Greg Williams photography tips:
1. Your smartphone is a great camera
Your best camera will always be the one that’s with you! While I of course use professional camera equipment, I also shoot on my smartphone everyday. Get to know the functions you are working with – for example, when taking photos on a sunny day, the auto exposure might overexpose your subject. You can manually control this by using the exposure function and you will immediately see how your friends truly become the subject of the photo . The important thing is that you expose for the subject, which very often means overriding the auto exposure in either direction.

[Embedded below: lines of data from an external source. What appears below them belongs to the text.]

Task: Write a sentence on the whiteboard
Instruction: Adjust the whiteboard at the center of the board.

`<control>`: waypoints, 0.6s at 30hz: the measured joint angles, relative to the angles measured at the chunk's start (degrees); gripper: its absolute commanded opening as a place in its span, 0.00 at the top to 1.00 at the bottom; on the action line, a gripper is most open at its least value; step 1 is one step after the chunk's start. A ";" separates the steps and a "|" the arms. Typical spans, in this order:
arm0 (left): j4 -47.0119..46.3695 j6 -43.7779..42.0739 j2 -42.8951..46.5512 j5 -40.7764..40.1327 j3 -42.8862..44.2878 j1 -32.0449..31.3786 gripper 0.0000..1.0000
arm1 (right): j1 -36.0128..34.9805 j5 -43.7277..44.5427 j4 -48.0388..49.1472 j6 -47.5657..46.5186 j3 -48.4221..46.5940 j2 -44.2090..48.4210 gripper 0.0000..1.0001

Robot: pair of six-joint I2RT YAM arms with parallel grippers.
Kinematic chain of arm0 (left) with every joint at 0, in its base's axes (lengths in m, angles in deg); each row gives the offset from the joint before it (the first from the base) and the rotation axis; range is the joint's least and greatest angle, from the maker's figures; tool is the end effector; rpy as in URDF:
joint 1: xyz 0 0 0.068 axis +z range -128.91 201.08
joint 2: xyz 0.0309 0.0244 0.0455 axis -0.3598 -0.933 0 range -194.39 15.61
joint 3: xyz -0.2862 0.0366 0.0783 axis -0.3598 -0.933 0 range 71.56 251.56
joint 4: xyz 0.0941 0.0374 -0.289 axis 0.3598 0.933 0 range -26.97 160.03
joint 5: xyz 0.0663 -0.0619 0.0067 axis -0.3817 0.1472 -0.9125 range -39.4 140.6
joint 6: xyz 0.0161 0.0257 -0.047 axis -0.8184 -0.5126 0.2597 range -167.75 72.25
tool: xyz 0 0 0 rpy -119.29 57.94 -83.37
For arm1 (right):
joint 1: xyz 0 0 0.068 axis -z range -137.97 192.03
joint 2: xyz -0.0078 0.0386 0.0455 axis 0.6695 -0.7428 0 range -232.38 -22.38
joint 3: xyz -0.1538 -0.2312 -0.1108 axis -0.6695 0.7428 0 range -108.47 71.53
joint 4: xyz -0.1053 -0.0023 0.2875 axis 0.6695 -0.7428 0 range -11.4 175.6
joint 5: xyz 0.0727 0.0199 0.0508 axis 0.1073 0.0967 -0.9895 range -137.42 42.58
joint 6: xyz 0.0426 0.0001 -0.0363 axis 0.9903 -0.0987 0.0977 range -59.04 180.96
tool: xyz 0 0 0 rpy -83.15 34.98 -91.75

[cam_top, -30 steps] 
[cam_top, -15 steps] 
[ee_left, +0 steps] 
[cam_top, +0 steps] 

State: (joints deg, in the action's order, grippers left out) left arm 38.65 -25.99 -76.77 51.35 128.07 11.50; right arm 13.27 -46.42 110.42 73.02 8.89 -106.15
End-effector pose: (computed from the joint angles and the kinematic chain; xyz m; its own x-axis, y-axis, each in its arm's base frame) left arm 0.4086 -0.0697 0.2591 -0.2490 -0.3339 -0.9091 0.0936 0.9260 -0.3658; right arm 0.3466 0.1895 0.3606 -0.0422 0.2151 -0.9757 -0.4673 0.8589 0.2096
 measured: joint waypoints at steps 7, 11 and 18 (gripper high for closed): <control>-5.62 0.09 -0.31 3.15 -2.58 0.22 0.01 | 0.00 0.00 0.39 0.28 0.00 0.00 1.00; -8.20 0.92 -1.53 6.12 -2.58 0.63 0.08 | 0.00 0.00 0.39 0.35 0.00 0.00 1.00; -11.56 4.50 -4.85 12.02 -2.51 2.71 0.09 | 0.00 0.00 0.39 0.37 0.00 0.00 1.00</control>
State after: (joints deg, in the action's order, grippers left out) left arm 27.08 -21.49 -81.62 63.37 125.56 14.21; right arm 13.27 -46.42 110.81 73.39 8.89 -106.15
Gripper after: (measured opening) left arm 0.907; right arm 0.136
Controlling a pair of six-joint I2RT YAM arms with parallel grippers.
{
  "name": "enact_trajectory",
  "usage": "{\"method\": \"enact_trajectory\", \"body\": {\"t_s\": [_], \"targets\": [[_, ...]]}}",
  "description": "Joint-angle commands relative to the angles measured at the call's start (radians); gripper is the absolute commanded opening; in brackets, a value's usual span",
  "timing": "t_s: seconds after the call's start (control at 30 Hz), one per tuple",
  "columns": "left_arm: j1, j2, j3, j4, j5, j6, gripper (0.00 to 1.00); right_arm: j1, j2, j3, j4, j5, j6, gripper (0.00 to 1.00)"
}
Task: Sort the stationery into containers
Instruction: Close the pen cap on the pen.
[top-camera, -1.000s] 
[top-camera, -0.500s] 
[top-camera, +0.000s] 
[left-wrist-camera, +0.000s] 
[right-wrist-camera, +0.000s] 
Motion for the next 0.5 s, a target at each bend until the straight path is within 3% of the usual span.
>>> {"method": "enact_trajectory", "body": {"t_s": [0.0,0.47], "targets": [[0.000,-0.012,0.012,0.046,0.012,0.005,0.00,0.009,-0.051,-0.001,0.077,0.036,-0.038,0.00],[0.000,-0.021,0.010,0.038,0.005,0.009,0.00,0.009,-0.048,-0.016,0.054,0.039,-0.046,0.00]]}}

2. Tell a story and get involved in the shot
When reconnecting with friends, you don’t need to take a selfie to feel part of the picture. I like to participate in my photography – whether that’s raising a glass in shot or getting friends to chat with me as I shoot. To capture the ambience of the scene you are photographing, try raising your glass of MARTINI Fiero & Tonic in the frame and having a cheers! Not only will it capture the joy of reconnecting with friends, but the vibrant colour of the cocktail will shine through. You can also use the moment as a storytelling opportunity. A lot of great photos really showcase people’s personalities, and I like to do this by encouraging reactions directly into the lens.
3. Start thinking about light
The most crucial part of capturing Aperitivo hour with friends is having a good time, but second to that
is good lighting. When working with natural light you essentially have two choices; front light, with the
sun behind the camera or backlight, with the sun behind the subject. Front light is more of a sculpting
light where back light is a softer, beauty light. In both cases make sure to expose for your subject rather
than the whole scene.
4. Find better compositions
A great rule of thumb for good composition is simply to think about filling the frame. Another useful guide is the well-established ‘rule of thirds’ whereby you position your key elements (cocktails in this case!) on the ‘thirds’ – so a third of the way in and/ or up. You can also reframe when you are editing on your smartphone with this rule in mind. Another simple tip is to always to be prepared to move. Too often people take a photo without even getting off their chair, when there is almost certainly a better composition to be found if you get up and look for it.
5. Time for editing
Once you have your set of photos, it’s time to edit. This doesn’t necessarily mean retouching your photos but selecting the most emotive frames. To handpick the ultimate #MARTINIMOMENT, I encourage you to select photos that feel authentic. Essentially, it is all about listening to your inner voice and going with the frame that creates an emotional response.